The Coming of the Spirit of Pestilence

Description

403 pages
Contains Photos, Maps, Bibliography, Index
$85.00
ISBN 0-7748-0755-5
DDC 614.4'2'089970795

Author

Publisher

Year

1999

Contributor

Reviewed by David Mardiros

David Mardiros is a lawyer and anthropological consultant in Terrace,
British Columbia.

Review

While it is well known that diseases introduced by Europeans had
important impacts on the indigenous populations of the New World, the
timing and nature of the impacts on particular culture groups is still
little understood. In this important and comprehensive work, Robert Boyd
shows how successive waves of introduced diseases not only decimated
many of the societies of the Northwest Coast, but also had significant
impacts on those societies’ ability to cope with the changes wrought
by contact with the very groups who introduced the diseases.
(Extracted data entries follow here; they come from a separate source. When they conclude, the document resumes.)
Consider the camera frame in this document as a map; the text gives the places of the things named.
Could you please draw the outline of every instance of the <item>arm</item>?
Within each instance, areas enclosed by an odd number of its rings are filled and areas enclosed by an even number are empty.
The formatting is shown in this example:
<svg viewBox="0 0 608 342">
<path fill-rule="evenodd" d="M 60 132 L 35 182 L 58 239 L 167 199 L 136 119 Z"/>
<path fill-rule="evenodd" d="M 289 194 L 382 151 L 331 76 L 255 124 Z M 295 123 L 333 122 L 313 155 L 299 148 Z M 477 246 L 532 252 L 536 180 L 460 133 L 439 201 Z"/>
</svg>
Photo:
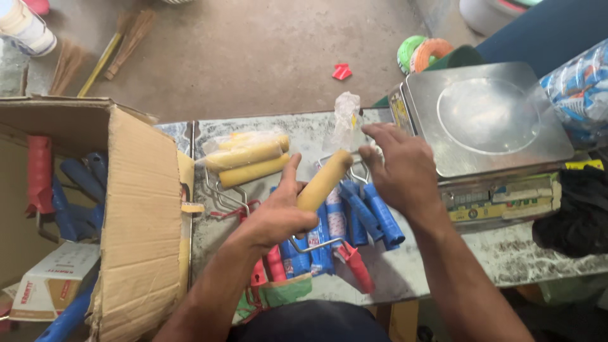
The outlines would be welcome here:
<svg viewBox="0 0 608 342">
<path fill-rule="evenodd" d="M 288 237 L 310 231 L 317 215 L 295 206 L 304 183 L 295 181 L 302 156 L 291 157 L 272 195 L 220 246 L 184 302 L 154 341 L 225 341 L 254 265 Z"/>
<path fill-rule="evenodd" d="M 437 191 L 430 147 L 393 124 L 364 132 L 376 139 L 385 162 L 370 147 L 359 152 L 384 201 L 410 223 L 430 293 L 455 341 L 533 341 L 528 329 L 489 280 L 452 222 Z"/>
</svg>

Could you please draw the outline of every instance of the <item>red paint roller handle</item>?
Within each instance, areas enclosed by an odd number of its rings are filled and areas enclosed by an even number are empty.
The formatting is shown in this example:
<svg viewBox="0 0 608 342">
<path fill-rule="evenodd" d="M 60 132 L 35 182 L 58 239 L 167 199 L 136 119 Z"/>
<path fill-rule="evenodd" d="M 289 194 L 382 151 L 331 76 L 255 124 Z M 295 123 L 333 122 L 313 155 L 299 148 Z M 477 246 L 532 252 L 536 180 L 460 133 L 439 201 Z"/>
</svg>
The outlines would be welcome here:
<svg viewBox="0 0 608 342">
<path fill-rule="evenodd" d="M 53 190 L 52 158 L 50 153 L 51 141 L 46 136 L 27 136 L 29 150 L 27 152 L 27 198 L 29 205 L 27 213 L 36 211 L 40 214 L 55 212 L 51 199 Z"/>
<path fill-rule="evenodd" d="M 247 219 L 247 214 L 244 212 L 239 212 L 238 214 L 239 221 L 241 224 Z M 266 275 L 264 274 L 264 262 L 262 258 L 255 263 L 254 270 L 251 272 L 251 286 L 260 286 L 266 283 Z"/>
<path fill-rule="evenodd" d="M 357 251 L 357 248 L 351 247 L 348 243 L 347 250 L 343 245 L 338 247 L 338 253 L 344 258 L 347 266 L 350 268 L 350 271 L 353 273 L 354 278 L 357 279 L 357 282 L 361 286 L 362 293 L 372 293 L 376 289 L 376 285 L 374 281 L 370 277 L 370 273 L 367 271 L 367 267 L 363 263 L 361 259 L 361 254 Z"/>
<path fill-rule="evenodd" d="M 283 262 L 281 261 L 281 254 L 278 252 L 278 245 L 272 247 L 268 255 L 266 255 L 266 261 L 268 261 L 268 267 L 272 274 L 272 281 L 285 281 L 287 275 L 285 275 L 285 269 L 283 268 Z"/>
</svg>

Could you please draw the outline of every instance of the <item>weighing scale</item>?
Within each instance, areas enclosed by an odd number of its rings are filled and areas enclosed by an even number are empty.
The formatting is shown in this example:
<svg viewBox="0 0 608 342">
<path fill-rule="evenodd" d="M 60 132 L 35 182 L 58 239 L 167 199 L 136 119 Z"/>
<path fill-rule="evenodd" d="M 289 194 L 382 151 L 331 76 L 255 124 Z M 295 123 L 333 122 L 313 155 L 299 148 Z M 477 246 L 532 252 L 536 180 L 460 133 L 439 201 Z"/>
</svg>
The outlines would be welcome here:
<svg viewBox="0 0 608 342">
<path fill-rule="evenodd" d="M 431 146 L 457 230 L 513 225 L 559 209 L 557 171 L 574 149 L 526 63 L 410 74 L 389 102 L 395 123 Z"/>
</svg>

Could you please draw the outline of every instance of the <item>dark shirt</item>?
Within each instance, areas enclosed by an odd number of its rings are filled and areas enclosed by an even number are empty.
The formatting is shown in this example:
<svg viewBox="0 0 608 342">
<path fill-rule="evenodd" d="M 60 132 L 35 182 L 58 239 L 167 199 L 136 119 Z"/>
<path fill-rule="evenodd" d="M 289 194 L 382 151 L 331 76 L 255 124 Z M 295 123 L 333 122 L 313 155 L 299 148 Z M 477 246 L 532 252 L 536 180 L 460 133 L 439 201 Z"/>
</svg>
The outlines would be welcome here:
<svg viewBox="0 0 608 342">
<path fill-rule="evenodd" d="M 233 327 L 229 342 L 386 341 L 389 336 L 365 308 L 344 302 L 303 301 L 261 312 Z"/>
</svg>

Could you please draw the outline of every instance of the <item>concrete floor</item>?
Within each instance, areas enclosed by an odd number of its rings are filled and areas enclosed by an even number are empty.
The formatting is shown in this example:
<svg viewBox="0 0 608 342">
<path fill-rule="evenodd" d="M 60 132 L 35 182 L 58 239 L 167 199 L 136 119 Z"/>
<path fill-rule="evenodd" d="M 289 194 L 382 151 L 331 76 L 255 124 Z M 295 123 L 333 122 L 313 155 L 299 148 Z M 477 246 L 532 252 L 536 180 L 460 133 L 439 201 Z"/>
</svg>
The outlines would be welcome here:
<svg viewBox="0 0 608 342">
<path fill-rule="evenodd" d="M 332 110 L 344 91 L 371 106 L 403 79 L 401 42 L 414 34 L 475 44 L 458 0 L 150 1 L 157 21 L 113 81 L 89 96 L 111 97 L 162 122 Z M 68 89 L 74 96 L 114 33 L 124 0 L 51 0 L 58 37 L 91 52 Z M 59 48 L 30 64 L 28 93 L 45 94 Z M 353 76 L 331 77 L 349 63 Z"/>
</svg>

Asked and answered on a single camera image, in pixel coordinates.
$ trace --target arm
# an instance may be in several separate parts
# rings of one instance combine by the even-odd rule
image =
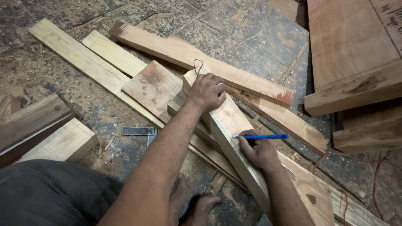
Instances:
[[[269,197],[273,208],[274,225],[313,226],[314,223],[300,200],[297,191],[286,172],[286,168],[279,161],[275,144],[272,140],[255,140],[251,147],[242,137],[258,135],[252,129],[239,134],[239,143],[253,165],[261,170],[267,182]]]
[[[169,195],[202,113],[226,99],[226,85],[212,73],[200,74],[186,103],[158,133],[99,225],[167,225]]]

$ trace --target dirty floor
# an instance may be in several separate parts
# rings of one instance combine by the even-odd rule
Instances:
[[[309,33],[304,29],[306,11],[304,3],[294,0],[5,0],[0,14],[0,95],[14,95],[24,107],[53,92],[63,96],[83,116],[83,123],[97,134],[100,147],[105,148],[116,135],[107,151],[98,154],[100,147],[96,147],[80,164],[125,181],[141,159],[147,138],[121,136],[121,128],[153,127],[153,124],[43,46],[27,32],[30,27],[46,17],[78,41],[92,30],[110,38],[107,31],[117,20],[160,36],[174,33],[214,58],[296,89],[302,103],[306,77],[311,73]],[[178,77],[187,72],[120,45],[146,63],[156,59]],[[291,110],[312,123],[299,103],[292,105]],[[258,114],[250,111],[246,115],[256,130],[273,133],[272,128],[268,129],[269,122]],[[314,120],[330,119],[327,116]],[[312,170],[312,161],[297,154],[289,144],[276,141],[276,148]],[[385,153],[375,152],[357,157],[377,161],[383,156]],[[402,167],[399,152],[393,152],[388,159]],[[376,164],[353,163],[358,165],[353,168],[357,169],[357,175],[360,168],[367,175],[364,178],[360,175],[358,183],[353,182],[349,164],[352,163],[339,158],[333,163],[338,168],[324,167],[326,174],[318,171],[317,176],[335,188],[341,187],[327,175],[350,178],[342,183],[342,188],[351,192],[348,197],[361,201],[362,206],[378,215],[371,199]],[[213,167],[191,152],[181,172],[191,185],[191,195],[206,192],[214,177],[219,176]],[[383,164],[377,179],[377,201],[390,225],[402,225],[401,176],[400,171]],[[222,202],[213,208],[210,225],[270,225],[254,198],[230,180],[224,181],[217,195]]]

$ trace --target wooden plank
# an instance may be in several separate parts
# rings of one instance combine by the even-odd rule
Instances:
[[[161,121],[168,121],[168,102],[181,91],[182,81],[165,67],[153,60],[140,73],[127,82],[121,90],[154,114]]]
[[[309,172],[299,164],[293,162],[292,160],[289,160],[289,162],[283,161],[284,157],[285,158],[287,157],[281,154],[280,152],[278,154],[281,162],[290,170],[292,170],[295,173],[296,177],[298,177],[298,175],[302,173],[305,175],[309,175],[315,181],[317,181],[318,183],[322,184],[325,188],[327,188],[331,192],[332,207],[335,216],[338,219],[343,219],[343,212],[345,210],[346,203],[345,203],[345,197],[342,195],[342,193],[336,190],[331,185],[327,184],[325,181],[313,175],[311,172]],[[354,202],[351,199],[348,199],[348,210],[345,219],[348,225],[351,226],[389,226],[387,223],[385,223],[377,216],[370,213],[368,210],[366,210],[361,205],[359,205],[358,203]]]
[[[82,41],[82,44],[121,72],[127,73],[130,77],[134,77],[147,66],[146,63],[116,45],[96,30],[93,30]]]
[[[0,117],[12,114],[20,109],[20,99],[12,95],[0,96]]]
[[[402,148],[402,116],[333,133],[334,147],[343,153]]]
[[[316,90],[400,59],[370,1],[308,0],[308,16]]]
[[[51,94],[13,114],[0,118],[0,167],[18,160],[48,135],[59,123],[76,114],[57,94]]]
[[[233,87],[228,89],[228,93],[306,145],[313,152],[321,156],[325,154],[328,139],[288,109]]]
[[[177,112],[180,110],[181,106],[186,101],[186,95],[183,91],[180,91],[171,101],[168,103],[168,114],[170,116],[175,116]],[[226,158],[225,153],[223,152],[221,146],[219,146],[218,142],[216,142],[213,137],[211,131],[205,126],[202,121],[199,121],[194,129],[194,134],[211,146],[214,150],[216,150],[219,154]]]
[[[205,65],[202,67],[201,71],[204,74],[211,72]],[[191,70],[184,75],[184,92],[188,92],[196,77],[197,75],[195,74],[194,70]],[[203,120],[207,124],[207,127],[211,128],[214,137],[221,145],[226,157],[243,179],[244,183],[256,199],[259,206],[264,210],[267,216],[270,217],[271,203],[269,200],[266,182],[260,171],[254,169],[249,163],[248,159],[242,154],[238,140],[233,138],[240,132],[252,129],[253,127],[243,113],[239,110],[229,94],[226,93],[226,95],[227,98],[223,105],[220,108],[205,114],[203,116]],[[286,161],[286,157],[283,154],[279,152],[278,155],[280,156],[281,161]],[[291,160],[288,159],[286,163],[291,164],[292,162],[289,161]],[[301,198],[305,200],[306,197],[303,194],[311,193],[312,196],[318,197],[320,203],[319,205],[322,208],[321,210],[316,210],[316,207],[312,207],[306,203],[306,208],[309,209],[309,213],[311,214],[310,216],[312,217],[313,221],[317,226],[333,225],[333,214],[331,209],[328,209],[328,206],[330,206],[331,202],[328,192],[317,183],[315,185],[307,185],[305,181],[302,182],[302,176],[300,176],[300,178],[296,176],[295,179],[295,182],[297,181],[297,183],[299,183],[299,189],[303,189],[303,191],[299,192]]]
[[[122,43],[187,69],[194,69],[194,59],[201,58],[226,84],[285,107],[291,105],[293,90],[211,58],[188,43],[183,44],[185,41],[176,36],[164,39],[121,21],[114,24],[109,34]]]
[[[344,129],[367,125],[398,117],[402,112],[402,97],[342,111]]]
[[[48,159],[75,162],[98,143],[95,133],[76,118],[36,145],[17,162]]]
[[[305,110],[315,117],[402,97],[402,60],[391,64],[380,71],[352,76],[305,96]]]
[[[141,106],[149,110],[165,125],[172,118],[167,111],[168,102],[181,91],[182,81],[165,69],[162,65],[153,61],[138,75],[127,82],[122,90],[139,102]],[[190,145],[198,152],[219,165],[219,170],[235,183],[243,186],[243,182],[229,161],[217,153],[197,136],[192,136]]]

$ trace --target light wood plank
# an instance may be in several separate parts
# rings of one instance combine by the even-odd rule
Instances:
[[[73,118],[17,162],[32,159],[76,162],[97,143],[95,133]]]
[[[131,77],[134,77],[147,66],[142,60],[136,58],[119,45],[116,45],[96,30],[93,30],[82,41],[82,44],[109,64]]]
[[[334,147],[343,153],[402,148],[402,116],[333,133]]]
[[[305,174],[312,177],[315,181],[322,184],[325,188],[327,188],[331,192],[332,196],[332,208],[334,210],[334,215],[338,219],[343,219],[343,212],[345,210],[345,197],[341,192],[336,190],[331,185],[327,184],[325,181],[313,175],[311,172],[300,166],[299,164],[289,160],[289,162],[283,161],[284,156],[281,153],[278,153],[281,162],[288,167],[291,171],[298,174]],[[389,224],[385,223],[381,219],[379,219],[374,214],[370,213],[368,210],[363,208],[358,203],[354,202],[351,199],[348,199],[348,211],[346,213],[346,222],[351,226],[389,226]]]
[[[308,0],[316,89],[400,59],[367,0]]]
[[[356,75],[304,97],[313,117],[402,97],[402,60],[380,71]]]
[[[129,46],[187,69],[194,69],[194,59],[201,58],[226,84],[285,107],[291,105],[293,90],[213,59],[176,36],[164,39],[121,21],[115,23],[109,34]]]
[[[21,109],[21,101],[12,95],[0,96],[0,117],[10,115]]]
[[[129,107],[136,110],[142,116],[148,118],[157,127],[164,127],[163,122],[158,120],[153,114],[133,100],[130,96],[121,92],[121,87],[130,81],[130,78],[102,60],[89,49],[85,48],[82,44],[67,35],[49,20],[41,20],[39,23],[33,26],[29,32],[47,45],[50,49],[63,57],[66,61],[71,63],[74,67],[79,69],[82,73],[92,78],[95,82],[100,84],[109,92],[113,93]],[[218,170],[220,169],[220,166],[207,158],[194,146],[189,145],[189,149],[206,162],[216,167]]]
[[[181,91],[182,81],[153,60],[121,90],[140,103],[159,120],[168,121],[167,105]]]
[[[328,139],[288,109],[233,87],[228,89],[228,93],[306,145],[313,152],[321,156],[325,154]]]
[[[173,117],[177,114],[181,106],[183,106],[183,104],[185,103],[185,98],[185,93],[183,91],[180,91],[171,101],[169,101],[168,113],[170,116]],[[226,158],[221,146],[219,146],[209,128],[207,128],[202,121],[199,121],[195,126],[194,134]]]

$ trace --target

One of the most important aspects of this book is the insight it
provides into the role that introduced infectious diseases may have
played in other parts of the Americas. Because contact with Europeans
occurred much later on the West Coast than in other places, Boyd is able
to draw on the extensive written records left by explorers, traders, and
missionaries in his analysis to provide precise records of the range of
diseases that were introduced, the timing of epidemics, and the extent
of population decline. Furthermore, by demonstrating the rapidity of the
impact of such diseases as smallpox, measles, and influenza, Boyd shows
how weakened populations would have found it difficult (and in some
cases impossible) to maintain viable societies (the numbers of people
lost would mean that subsistence activities, to say nothing of cultural
and social life, could barely be carried on by the weakened and
demoralized survivors).

The book describes how diseases affected on different regions of the
Pacific Northwest at different times, from the early epidemics on the
Columbia Plateau to what Boyd has called the “final disaster” of the
smallpox epidemic that began in coastal British Columbia in the 1860s.
As a model for studies of other parts of North and South America, this
engaging, scholarly work provides important insights into understanding
what has historically been portrayed as the “conquest.” Boyd has
effectively demonstrated how densely populated and highly organized
societies could virtually collapse as a result of introduced infectious
disease even before the arrival of relatively small groups of Europeans.